The first line of the entries below, the line containing "Give the segmentation of every instance of the pink bowl.", and every line between them should be repeated exactly, and nothing else.

START PROVIDED DATA

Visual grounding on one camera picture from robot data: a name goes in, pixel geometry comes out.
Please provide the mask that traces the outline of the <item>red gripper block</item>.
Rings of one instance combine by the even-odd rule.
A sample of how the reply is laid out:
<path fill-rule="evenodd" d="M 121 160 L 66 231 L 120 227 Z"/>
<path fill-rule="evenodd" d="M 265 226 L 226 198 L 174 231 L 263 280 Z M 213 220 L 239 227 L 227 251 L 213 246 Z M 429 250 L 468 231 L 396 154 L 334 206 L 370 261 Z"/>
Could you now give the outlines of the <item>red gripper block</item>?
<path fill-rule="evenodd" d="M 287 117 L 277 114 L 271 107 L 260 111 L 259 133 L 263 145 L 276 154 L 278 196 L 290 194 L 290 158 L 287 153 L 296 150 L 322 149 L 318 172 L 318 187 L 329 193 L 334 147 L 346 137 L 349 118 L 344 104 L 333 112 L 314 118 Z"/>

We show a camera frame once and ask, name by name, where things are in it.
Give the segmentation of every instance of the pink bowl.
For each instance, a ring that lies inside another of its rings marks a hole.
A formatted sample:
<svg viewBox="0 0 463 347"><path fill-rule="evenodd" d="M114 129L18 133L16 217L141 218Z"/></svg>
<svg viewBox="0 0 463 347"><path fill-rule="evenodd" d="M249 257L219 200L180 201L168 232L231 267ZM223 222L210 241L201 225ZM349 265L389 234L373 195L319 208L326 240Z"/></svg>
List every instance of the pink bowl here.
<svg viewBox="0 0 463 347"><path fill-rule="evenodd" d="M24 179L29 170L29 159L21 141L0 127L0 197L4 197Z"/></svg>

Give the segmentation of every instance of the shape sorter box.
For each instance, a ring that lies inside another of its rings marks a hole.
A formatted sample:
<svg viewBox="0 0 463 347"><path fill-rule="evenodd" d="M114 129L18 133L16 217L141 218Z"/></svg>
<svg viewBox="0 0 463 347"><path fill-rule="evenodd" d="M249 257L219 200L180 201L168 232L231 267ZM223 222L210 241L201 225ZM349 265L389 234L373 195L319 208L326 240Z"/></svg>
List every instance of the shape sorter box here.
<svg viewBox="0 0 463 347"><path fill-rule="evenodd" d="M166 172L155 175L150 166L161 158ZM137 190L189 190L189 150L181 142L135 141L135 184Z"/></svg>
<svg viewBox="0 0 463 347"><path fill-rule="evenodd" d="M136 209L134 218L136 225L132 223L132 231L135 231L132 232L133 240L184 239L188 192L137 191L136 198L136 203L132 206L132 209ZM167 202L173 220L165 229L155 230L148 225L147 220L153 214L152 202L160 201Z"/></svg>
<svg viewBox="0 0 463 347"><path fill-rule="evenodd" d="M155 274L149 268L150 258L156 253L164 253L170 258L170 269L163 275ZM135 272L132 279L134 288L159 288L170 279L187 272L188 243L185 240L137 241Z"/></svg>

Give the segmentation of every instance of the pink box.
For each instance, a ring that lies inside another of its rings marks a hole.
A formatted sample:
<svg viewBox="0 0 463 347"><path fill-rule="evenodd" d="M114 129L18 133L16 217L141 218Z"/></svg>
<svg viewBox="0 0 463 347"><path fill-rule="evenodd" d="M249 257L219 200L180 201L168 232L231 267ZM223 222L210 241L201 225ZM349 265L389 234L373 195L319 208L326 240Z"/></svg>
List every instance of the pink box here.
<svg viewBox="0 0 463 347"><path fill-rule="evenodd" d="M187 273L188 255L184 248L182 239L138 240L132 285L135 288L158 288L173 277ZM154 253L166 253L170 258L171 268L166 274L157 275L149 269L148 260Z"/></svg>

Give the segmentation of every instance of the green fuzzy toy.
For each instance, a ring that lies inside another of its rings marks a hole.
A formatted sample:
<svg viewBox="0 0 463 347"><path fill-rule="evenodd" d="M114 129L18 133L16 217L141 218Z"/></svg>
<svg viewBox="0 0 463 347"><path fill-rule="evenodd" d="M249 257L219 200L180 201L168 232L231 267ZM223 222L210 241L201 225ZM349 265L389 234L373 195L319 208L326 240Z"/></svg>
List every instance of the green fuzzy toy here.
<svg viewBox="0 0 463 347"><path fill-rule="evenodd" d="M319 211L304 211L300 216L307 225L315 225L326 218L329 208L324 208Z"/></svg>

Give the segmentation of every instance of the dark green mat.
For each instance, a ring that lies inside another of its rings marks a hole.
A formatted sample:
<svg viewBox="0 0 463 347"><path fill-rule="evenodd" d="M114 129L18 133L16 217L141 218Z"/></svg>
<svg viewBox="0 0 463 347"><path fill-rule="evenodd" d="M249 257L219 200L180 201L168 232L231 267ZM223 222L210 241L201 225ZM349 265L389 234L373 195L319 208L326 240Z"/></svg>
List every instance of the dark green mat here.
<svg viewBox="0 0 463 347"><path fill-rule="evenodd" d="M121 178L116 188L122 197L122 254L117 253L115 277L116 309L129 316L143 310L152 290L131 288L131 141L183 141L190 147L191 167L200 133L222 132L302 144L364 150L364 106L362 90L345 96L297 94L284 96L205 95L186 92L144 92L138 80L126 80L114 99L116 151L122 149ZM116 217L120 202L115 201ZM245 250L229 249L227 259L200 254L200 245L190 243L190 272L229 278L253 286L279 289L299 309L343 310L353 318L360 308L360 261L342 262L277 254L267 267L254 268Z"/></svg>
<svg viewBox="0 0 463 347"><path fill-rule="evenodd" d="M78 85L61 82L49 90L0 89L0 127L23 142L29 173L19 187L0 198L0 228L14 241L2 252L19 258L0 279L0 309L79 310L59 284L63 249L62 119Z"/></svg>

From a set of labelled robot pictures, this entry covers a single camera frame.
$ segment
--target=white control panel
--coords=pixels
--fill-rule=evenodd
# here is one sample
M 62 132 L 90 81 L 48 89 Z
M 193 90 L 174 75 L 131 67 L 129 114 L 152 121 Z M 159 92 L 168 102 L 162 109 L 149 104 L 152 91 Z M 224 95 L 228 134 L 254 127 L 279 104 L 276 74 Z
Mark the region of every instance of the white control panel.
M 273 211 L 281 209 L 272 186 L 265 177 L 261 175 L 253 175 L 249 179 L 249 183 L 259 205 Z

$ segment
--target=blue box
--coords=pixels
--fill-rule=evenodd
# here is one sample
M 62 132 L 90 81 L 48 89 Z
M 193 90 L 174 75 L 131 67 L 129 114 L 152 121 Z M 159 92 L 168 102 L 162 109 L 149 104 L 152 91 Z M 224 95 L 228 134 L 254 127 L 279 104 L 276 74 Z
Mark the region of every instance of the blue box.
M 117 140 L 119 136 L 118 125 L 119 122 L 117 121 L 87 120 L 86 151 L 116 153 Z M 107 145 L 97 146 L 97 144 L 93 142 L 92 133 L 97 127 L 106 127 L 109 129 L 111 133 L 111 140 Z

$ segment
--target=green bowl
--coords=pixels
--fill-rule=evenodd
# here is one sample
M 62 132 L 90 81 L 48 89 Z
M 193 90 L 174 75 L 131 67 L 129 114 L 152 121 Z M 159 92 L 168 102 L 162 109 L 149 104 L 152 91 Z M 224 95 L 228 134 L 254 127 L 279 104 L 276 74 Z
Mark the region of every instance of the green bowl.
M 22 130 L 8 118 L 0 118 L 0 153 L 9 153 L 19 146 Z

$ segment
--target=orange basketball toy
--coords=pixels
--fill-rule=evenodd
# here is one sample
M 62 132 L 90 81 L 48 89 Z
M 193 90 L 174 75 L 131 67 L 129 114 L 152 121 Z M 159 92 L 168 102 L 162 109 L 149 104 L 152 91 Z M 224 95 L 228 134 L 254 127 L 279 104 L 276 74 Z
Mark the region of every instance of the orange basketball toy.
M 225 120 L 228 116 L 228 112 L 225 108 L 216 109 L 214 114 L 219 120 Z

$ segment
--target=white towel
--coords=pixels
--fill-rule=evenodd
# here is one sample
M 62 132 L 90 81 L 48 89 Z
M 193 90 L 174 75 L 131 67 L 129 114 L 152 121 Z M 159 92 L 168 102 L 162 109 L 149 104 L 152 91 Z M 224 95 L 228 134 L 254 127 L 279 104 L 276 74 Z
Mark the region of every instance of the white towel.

END PROVIDED DATA

OUTPUT BELOW =
Visual grounding on one camera picture from robot data: a name goes in, pixel geometry comes out.
Please provide the mask that traces the outline of the <item>red gripper block</item>.
Rings of one instance combine by the even-odd rule.
A sample of how the reply is laid out:
<path fill-rule="evenodd" d="M 121 160 L 66 231 L 120 227 Z"/>
<path fill-rule="evenodd" d="M 265 226 L 226 198 L 174 231 L 263 280 Z M 213 220 L 239 227 L 227 251 L 213 246 Z M 429 250 L 468 231 L 396 154 L 334 206 L 370 261 Z"/>
Could you now give the outlines of the <item>red gripper block</item>?
<path fill-rule="evenodd" d="M 287 117 L 277 114 L 271 107 L 260 111 L 259 133 L 263 145 L 276 154 L 278 196 L 290 194 L 290 158 L 287 153 L 296 150 L 322 149 L 318 172 L 318 187 L 329 193 L 334 147 L 346 137 L 349 118 L 344 104 L 333 112 L 314 118 Z"/>

We show a camera frame once and ask, name by name, where things are in it.
Give the segmentation of every instance of the pink bowl.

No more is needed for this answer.